Materials and Methods: We retrospectively reviewed the charts of 256 Malone antegrade continence enema procedures Wortmannin clinical trial performed for chronic constipation and/or incontinence due to neuropathic bowel. Continence, type of fluid used to irrigate the colon, volume of flushes and the need for additives were recorded and a database was created. All patients were initially treated with tap water irrigation. Those in whom THZ1 mouse tap water irrigation failed underwent complete bowel cleanout with enemas and GoLYTELY (R) via the Malone antegrade continence enema, followed by a gradual increase in irrigation volume. If this was unsuccessful, additives of mineral oil, MiraLAX (R) or glycerin were added to the irrigant daily.
Results: A total of 236 patients with at least 6 months of followup were included in this study. Mean age at surgery was 10.2 years (range 2 to 36) and mean followup in the entire cohort was 50 months (range 6 to 115). Mean volume of colonic flushes was 642 ml (range 100 to 1,000). Of the patients 196 (83.1%)
achieved total fecal continence with tap water flushes alone. Using additives increased the overall continence rate to 93.6% (p <0.0001).
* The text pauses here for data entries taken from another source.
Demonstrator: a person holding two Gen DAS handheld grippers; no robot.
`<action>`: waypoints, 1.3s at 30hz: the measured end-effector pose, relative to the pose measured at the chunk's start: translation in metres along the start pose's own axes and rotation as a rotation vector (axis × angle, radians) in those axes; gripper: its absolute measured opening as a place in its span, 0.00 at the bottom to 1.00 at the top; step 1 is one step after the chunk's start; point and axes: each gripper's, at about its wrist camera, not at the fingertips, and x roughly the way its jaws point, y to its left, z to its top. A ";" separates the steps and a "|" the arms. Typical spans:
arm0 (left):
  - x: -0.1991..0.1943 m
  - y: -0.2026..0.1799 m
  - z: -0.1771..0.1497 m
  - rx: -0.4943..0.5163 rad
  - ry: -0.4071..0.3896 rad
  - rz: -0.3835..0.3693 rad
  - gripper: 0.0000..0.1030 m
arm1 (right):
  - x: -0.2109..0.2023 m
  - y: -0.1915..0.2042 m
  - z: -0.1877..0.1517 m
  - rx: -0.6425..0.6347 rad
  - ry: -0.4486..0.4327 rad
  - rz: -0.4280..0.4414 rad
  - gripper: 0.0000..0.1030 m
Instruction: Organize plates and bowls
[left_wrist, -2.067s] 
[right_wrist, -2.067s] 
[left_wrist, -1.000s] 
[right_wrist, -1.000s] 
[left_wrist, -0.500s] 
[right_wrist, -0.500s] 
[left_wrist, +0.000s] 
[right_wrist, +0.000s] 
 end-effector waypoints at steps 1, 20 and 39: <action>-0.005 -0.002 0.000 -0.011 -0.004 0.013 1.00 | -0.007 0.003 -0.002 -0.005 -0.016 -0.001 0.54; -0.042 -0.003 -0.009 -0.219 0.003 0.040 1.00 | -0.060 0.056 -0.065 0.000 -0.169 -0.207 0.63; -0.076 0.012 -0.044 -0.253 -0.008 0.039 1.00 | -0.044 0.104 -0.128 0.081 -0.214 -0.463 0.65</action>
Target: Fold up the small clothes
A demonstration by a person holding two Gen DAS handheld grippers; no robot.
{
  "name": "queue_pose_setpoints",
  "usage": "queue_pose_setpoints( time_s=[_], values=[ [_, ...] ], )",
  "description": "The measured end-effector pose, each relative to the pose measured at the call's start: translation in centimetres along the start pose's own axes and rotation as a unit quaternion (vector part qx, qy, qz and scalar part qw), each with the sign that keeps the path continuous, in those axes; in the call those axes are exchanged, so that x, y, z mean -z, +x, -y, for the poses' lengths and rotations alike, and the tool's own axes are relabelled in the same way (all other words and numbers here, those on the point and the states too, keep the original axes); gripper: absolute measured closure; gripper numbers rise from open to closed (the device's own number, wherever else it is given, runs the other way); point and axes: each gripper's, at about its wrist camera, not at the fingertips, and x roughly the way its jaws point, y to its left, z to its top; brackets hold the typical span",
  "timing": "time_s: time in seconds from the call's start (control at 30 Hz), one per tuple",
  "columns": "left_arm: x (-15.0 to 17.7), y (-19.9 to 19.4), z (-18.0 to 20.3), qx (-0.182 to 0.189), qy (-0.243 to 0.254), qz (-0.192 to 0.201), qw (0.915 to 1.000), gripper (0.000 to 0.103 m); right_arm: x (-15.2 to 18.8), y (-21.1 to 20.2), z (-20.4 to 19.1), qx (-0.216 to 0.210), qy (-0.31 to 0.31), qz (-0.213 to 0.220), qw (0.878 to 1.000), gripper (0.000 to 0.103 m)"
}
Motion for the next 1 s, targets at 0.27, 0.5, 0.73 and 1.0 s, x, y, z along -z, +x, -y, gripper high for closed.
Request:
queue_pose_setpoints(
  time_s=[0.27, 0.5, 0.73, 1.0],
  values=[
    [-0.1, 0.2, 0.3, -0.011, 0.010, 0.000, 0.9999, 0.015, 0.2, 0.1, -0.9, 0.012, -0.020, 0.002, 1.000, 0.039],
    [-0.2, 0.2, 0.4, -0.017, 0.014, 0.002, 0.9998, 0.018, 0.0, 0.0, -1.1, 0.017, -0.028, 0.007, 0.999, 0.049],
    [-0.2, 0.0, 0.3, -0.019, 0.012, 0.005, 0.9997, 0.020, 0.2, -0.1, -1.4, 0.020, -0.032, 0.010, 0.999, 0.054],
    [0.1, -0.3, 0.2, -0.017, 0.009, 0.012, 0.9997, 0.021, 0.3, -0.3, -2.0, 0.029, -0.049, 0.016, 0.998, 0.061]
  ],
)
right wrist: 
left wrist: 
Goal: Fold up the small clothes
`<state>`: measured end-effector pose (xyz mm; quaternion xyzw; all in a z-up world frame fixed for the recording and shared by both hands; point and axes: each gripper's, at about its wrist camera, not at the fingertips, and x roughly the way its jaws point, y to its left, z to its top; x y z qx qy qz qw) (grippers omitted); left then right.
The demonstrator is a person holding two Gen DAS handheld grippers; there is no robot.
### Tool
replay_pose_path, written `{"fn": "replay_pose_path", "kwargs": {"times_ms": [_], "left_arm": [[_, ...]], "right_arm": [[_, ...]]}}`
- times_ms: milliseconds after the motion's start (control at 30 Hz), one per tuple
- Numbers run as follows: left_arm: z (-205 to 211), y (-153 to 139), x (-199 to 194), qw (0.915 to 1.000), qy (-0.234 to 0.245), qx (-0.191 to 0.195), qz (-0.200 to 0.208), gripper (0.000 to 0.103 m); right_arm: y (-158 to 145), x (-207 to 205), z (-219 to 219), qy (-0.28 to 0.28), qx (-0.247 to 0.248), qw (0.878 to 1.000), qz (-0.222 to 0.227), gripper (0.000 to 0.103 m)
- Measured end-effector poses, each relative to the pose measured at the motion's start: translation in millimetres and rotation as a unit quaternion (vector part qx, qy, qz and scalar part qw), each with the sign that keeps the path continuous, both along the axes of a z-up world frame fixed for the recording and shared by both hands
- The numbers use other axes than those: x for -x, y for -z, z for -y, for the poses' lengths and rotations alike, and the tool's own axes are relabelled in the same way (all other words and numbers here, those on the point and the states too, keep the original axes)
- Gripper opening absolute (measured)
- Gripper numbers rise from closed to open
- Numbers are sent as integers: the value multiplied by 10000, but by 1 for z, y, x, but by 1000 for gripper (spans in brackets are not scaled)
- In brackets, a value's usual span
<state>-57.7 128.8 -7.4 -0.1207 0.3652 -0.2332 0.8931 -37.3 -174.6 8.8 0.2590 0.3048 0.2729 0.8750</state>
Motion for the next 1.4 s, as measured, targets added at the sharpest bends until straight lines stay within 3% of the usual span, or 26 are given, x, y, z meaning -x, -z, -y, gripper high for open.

Conclusions: The Malone antegrade continence
enema procedure has proved invaluable for treating children with refractory constipation. When additives are used in conjunction with water flushes, they can significantly improve the overall fecal continence rate in partially continent children.”
“Background: Rare mutations affecting the Selleckchem Barasertib FOXP2 transcription factor cause a monogenic speech and language disorder. We hypothesized that neural pathways downstream of FOXP2 influence more common phenotypes, such as specific language impairment.
Methods: We performed genomic screening for regions bound by FOXP2 using chromatin immunoprecipitation, which led us to focus on one particular gene that was a strong candidate for involvement in language impairments. We then tested for associations between single-nucleotide polymorphisms (SNPs) in this gene and language deficits in a well-characterized set of 184 families affected with specific language impairment.
Results: We found that FOXP2 binds to and dramatically down-regulates CNTNAP2, a gene that encodes a neurexin and is expressed in the developing human cortex. On analyzing CNTNAP2 polymorphisms in children with typical specific language impairment, we detected significant quantitative associations with nonsense-word repetition, a heritable behavioral marker of this disorder (peak association, P=5.0 x 10(-5) at SNP rs17236239).